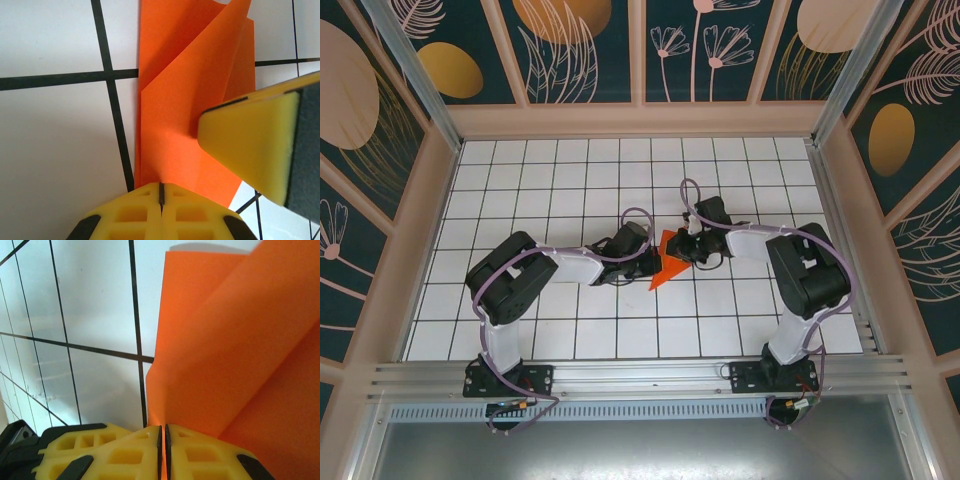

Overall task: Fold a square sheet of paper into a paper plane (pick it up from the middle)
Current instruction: Fourth fold the wing at the center of the table.

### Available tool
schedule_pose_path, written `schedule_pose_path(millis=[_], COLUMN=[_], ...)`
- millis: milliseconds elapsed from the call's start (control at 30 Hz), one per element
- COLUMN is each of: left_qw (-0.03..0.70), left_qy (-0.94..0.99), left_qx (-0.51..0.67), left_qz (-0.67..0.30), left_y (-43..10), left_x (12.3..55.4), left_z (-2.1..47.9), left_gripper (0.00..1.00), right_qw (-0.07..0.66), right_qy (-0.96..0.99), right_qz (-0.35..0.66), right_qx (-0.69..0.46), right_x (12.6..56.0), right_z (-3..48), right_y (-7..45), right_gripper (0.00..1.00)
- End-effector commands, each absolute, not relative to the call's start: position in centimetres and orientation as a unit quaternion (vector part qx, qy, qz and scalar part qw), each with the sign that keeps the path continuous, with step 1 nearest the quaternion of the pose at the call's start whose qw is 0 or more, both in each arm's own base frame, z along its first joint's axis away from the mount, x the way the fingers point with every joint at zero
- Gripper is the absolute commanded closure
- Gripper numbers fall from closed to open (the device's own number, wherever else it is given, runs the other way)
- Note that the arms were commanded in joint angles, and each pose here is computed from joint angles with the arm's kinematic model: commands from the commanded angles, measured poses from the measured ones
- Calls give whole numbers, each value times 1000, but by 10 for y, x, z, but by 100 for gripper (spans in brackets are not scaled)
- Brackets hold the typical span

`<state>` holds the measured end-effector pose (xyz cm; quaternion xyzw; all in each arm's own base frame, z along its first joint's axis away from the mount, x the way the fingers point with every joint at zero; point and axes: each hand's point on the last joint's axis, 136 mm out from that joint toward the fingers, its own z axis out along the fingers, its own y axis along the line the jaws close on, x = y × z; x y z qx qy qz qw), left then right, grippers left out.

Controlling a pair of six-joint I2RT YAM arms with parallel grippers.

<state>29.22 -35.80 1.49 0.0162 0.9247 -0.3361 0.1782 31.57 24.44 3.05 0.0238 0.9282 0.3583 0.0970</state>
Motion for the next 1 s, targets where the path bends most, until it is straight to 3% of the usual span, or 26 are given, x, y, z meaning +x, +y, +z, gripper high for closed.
schedule_pose_path(millis=[0, 433, 733, 967], left_qw=[118, 130, 220, 191], left_qy=[958, 954, 906, 888], left_qx=[13, 15, 26, 20], left_qz=[-262, -268, -360, -418], left_y=[-329, -332, -363, -377], left_x=[268, 273, 305, 287], left_z=[-34, -26, 66, 72], left_gripper=[100, 100, 96, 94], right_qw=[104, 88, 74, 68], right_qy=[936, 949, 953, 954], right_qz=[334, 287, 272, 268], right_qx=[30, 96, 111, 114], right_x=[323, 304, 295, 292], right_z=[25, -5, -19, -23], right_y=[241, 208, 200, 198], right_gripper=[86, 87, 88, 88])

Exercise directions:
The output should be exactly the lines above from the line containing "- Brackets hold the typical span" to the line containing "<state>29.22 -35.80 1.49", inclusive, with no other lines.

Result below:
- Brackets hold the typical span

`<state>` holds the measured end-effector pose (xyz cm; quaternion xyzw; all in each arm's own base frame, z along its first joint's axis away from the mount, x the way the fingers point with every joint at zero; point and axes: each hand's point on the last joint's axis, 136 mm out from that joint toward the fingers, its own z axis out along the fingers, its own y axis along the line the jaws close on, x = y × z; x y z qx qy qz qw), left then right, grippers left out.

Controlling a pair of six-joint I2RT YAM arms with parallel grippers.

<state>29.22 -35.80 1.49 0.0162 0.9247 -0.3361 0.1782 31.57 24.44 3.05 0.0238 0.9282 0.3583 0.0970</state>

The answer to this exercise is complete.